§ WHAT YOU ARE ASKED TO DO: All records below are to be duplicated exactly, with every picture excluded.

Recorded data

BEGIN

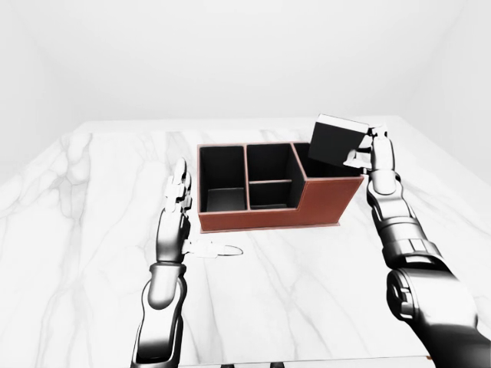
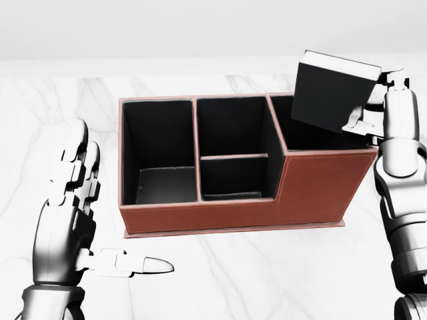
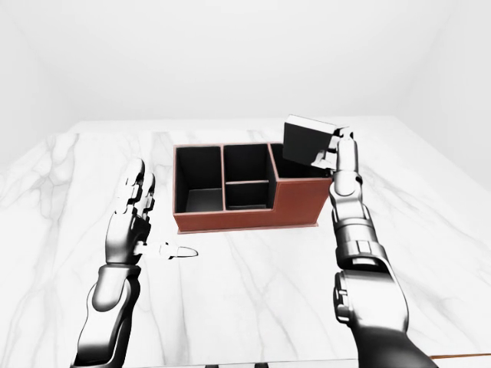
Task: Pick up the book and place it in the right compartment of the caddy.
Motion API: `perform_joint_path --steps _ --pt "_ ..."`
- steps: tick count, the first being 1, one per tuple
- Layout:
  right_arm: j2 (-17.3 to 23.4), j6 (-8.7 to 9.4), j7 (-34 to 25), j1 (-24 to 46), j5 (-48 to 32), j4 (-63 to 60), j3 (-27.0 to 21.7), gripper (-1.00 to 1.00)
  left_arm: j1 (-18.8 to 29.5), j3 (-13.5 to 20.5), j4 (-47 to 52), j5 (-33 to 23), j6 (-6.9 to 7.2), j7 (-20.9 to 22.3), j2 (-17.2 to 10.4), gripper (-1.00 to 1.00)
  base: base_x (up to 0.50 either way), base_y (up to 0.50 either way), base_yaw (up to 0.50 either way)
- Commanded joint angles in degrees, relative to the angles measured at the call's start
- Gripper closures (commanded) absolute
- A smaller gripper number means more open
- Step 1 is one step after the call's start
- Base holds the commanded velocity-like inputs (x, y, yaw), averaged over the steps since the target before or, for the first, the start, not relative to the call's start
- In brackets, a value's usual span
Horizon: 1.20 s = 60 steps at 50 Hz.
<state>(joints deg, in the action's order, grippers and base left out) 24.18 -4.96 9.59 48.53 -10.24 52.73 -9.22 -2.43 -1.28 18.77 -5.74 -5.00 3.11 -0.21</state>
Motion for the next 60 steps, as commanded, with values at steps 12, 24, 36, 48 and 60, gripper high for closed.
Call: perform_joint_path --steps 12,24,36,48,60 --pt "0.2 -0.04 1.8 -0.1 3.3 1.6 -1.5 1.0 0.0 0.2 -0.7 0.6 0.0 0.4 -0.2 -1.0 0.0 0.0 0.0" --pt "-0.2 -0.04 2.5 0.3 2.6 3.5 -1.1 1.0 0.0 0.1 -0.7 0.6 0.0 0.4 -0.2 -1.0 0.0 0.0 0.0" --pt "-0.3 -0.04 2.4 0.6 2.7 4.3 -1.1 1.0 0.1 0.1 -0.7 0.4 0.0 0.4 -0.2 -1.0 0.0 0.0 0.0" --pt "-1.3 -0.04 2.4 0.8 2.4 4.8 -0.6 1.0 0.1 0.1 -0.6 0.6 0.0 0.4 -0.2 -1.0 0.0 0.0 0.0" --pt "-1.6 -0.04 2.5 0.5 2.5 5.5 -0.5 1.0 0.3 0.1 -0.8 0.6 0.0 0.4 -0.2 -1.0 0.0 0.0 0.0"
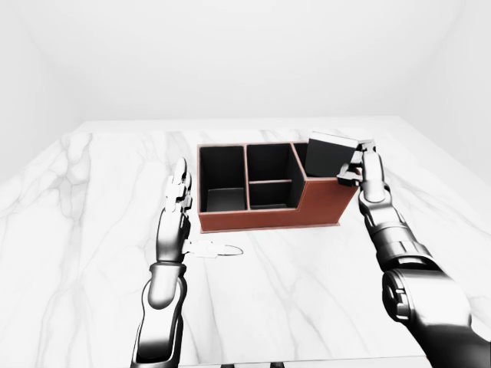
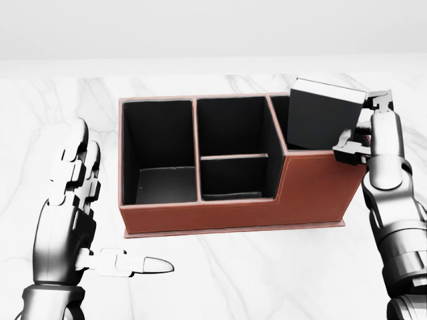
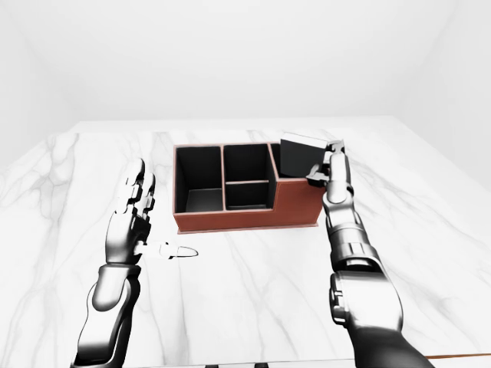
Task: Pick up the book and place it in the right compartment of the caddy.
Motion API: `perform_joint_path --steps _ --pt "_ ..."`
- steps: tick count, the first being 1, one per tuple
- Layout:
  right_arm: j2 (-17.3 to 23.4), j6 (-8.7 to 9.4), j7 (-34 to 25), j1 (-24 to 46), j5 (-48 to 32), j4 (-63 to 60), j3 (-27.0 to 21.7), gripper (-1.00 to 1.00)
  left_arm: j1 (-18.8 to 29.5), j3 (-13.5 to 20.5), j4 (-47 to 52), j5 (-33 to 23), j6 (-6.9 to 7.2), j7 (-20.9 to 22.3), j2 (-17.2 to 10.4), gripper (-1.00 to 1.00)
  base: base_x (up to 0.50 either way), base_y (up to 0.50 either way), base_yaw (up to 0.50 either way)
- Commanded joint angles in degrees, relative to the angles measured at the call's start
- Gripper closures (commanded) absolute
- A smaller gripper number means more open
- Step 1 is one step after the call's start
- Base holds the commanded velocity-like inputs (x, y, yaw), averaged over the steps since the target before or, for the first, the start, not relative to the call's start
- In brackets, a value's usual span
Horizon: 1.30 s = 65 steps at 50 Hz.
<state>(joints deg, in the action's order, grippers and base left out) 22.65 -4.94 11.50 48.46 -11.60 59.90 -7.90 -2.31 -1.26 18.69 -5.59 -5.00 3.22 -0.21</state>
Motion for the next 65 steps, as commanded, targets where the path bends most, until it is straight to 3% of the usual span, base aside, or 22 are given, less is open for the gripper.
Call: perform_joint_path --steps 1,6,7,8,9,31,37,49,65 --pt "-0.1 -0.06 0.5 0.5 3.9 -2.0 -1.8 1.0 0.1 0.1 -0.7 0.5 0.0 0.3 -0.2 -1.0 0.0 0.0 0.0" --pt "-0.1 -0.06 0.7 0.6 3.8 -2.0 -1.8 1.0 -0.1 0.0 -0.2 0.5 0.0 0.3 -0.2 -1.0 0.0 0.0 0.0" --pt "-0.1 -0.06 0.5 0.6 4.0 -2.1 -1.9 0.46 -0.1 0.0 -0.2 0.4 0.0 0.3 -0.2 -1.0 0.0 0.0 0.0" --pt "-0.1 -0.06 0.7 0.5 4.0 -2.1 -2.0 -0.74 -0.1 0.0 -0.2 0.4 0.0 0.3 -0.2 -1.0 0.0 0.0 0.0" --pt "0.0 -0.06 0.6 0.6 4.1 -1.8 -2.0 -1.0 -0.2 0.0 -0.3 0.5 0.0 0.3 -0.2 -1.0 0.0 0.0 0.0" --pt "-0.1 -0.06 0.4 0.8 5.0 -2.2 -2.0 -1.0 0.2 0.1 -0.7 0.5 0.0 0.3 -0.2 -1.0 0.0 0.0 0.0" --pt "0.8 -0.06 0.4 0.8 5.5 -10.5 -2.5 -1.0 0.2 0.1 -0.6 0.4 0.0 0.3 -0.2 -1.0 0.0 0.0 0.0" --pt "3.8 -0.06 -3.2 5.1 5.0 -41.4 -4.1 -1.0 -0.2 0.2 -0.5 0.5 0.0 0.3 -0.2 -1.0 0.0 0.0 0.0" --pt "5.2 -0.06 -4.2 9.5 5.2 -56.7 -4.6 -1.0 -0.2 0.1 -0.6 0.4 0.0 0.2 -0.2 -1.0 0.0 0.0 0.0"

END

§ RESULT FOR THIS EXERCISE:
Task: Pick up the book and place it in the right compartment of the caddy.
Motion API: `perform_joint_path --steps _ --pt "_ ..."`
- steps: tick count, the first being 1, one per tuple
- Layout:
  right_arm: j2 (-17.3 to 23.4), j6 (-8.7 to 9.4), j7 (-34 to 25), j1 (-24 to 46), j5 (-48 to 32), j4 (-63 to 60), j3 (-27.0 to 21.7), gripper (-1.00 to 1.00)
  left_arm: j1 (-18.8 to 29.5), j3 (-13.5 to 20.5), j4 (-47 to 52), j5 (-33 to 23), j6 (-6.9 to 7.2), j7 (-20.9 to 22.3), j2 (-17.2 to 10.4), gripper (-1.00 to 1.00)
  base: base_x (up to 0.50 either way), base_y (up to 0.50 either way), base_yaw (up to 0.50 either way)
- Commanded joint angles in degrees, relative to the angles measured at the call's start
- Gripper closures (commanded) absolute
- A smaller gripper number means more open
- Step 1 is one step after the call's start
- Base holds the commanded velocity-like inputs (x, y, yaw), averaged over the steps since the target before or, for the first, the start, not relative to the call's start
- In brackets, a value's usual span
Horizon: 1.20 s = 60 steps at 50 Hz.
<state>(joints deg, in the action's order, grippers and base left out) 24.18 -4.96 9.59 48.53 -10.24 52.73 -9.22 -2.43 -1.28 18.77 -5.74 -5.00 3.11 -0.21</state>
Motion for the next 60 steps, as commanded, with values at steps 12, 24, 36, 48 and 60, gripper high for closed.
Call: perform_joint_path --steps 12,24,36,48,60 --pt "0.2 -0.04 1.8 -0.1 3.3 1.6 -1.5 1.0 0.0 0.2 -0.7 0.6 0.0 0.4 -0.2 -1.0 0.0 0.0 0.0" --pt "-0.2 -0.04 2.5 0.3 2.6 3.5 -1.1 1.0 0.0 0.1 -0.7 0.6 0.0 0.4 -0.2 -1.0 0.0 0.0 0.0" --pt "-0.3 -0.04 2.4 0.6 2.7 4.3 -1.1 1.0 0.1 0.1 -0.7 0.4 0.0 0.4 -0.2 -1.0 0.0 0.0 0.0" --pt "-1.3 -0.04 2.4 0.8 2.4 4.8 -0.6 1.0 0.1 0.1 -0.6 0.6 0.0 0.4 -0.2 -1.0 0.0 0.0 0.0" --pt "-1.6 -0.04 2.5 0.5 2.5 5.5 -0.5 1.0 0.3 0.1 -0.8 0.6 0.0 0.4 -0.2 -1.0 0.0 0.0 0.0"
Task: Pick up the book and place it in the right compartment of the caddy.
Motion API: `perform_joint_path --steps _ --pt "_ ..."`
- steps: tick count, the first being 1, one per tuple
- Layout:
  right_arm: j2 (-17.3 to 23.4), j6 (-8.7 to 9.4), j7 (-34 to 25), j1 (-24 to 46), j5 (-48 to 32), j4 (-63 to 60), j3 (-27.0 to 21.7), gripper (-1.00 to 1.00)
  left_arm: j1 (-18.8 to 29.5), j3 (-13.5 to 20.5), j4 (-47 to 52), j5 (-33 to 23), j6 (-6.9 to 7.2), j7 (-20.9 to 22.3), j2 (-17.2 to 10.4), gripper (-1.00 to 1.00)
  base: base_x (up to 0.50 either way), base_y (up to 0.50 either way), base_yaw (up to 0.50 either way)
- Commanded joint angles in degrees, relative to the angles measured at the call's start
- Gripper closures (commanded) absolute
- A smaller gripper number means more open
- Step 1 is one step after the call's start
- Base holds the commanded velocity-like inputs (x, y, yaw), averaged over the steps since the target before or, for the first, the start, not relative to the call's start
- In brackets, a value's usual span
Horizon: 1.30 s = 65 steps at 50 Hz.
<state>(joints deg, in the action's order, grippers and base left out) 22.65 -4.94 11.50 48.46 -11.60 59.90 -7.90 -2.31 -1.26 18.69 -5.59 -5.00 3.22 -0.21</state>
Motion for the next 65 steps, as commanded, targets where the path bends most, until it is straight to 3% of the usual span, base aside, or 22 are given, less is open for the gripper.
Call: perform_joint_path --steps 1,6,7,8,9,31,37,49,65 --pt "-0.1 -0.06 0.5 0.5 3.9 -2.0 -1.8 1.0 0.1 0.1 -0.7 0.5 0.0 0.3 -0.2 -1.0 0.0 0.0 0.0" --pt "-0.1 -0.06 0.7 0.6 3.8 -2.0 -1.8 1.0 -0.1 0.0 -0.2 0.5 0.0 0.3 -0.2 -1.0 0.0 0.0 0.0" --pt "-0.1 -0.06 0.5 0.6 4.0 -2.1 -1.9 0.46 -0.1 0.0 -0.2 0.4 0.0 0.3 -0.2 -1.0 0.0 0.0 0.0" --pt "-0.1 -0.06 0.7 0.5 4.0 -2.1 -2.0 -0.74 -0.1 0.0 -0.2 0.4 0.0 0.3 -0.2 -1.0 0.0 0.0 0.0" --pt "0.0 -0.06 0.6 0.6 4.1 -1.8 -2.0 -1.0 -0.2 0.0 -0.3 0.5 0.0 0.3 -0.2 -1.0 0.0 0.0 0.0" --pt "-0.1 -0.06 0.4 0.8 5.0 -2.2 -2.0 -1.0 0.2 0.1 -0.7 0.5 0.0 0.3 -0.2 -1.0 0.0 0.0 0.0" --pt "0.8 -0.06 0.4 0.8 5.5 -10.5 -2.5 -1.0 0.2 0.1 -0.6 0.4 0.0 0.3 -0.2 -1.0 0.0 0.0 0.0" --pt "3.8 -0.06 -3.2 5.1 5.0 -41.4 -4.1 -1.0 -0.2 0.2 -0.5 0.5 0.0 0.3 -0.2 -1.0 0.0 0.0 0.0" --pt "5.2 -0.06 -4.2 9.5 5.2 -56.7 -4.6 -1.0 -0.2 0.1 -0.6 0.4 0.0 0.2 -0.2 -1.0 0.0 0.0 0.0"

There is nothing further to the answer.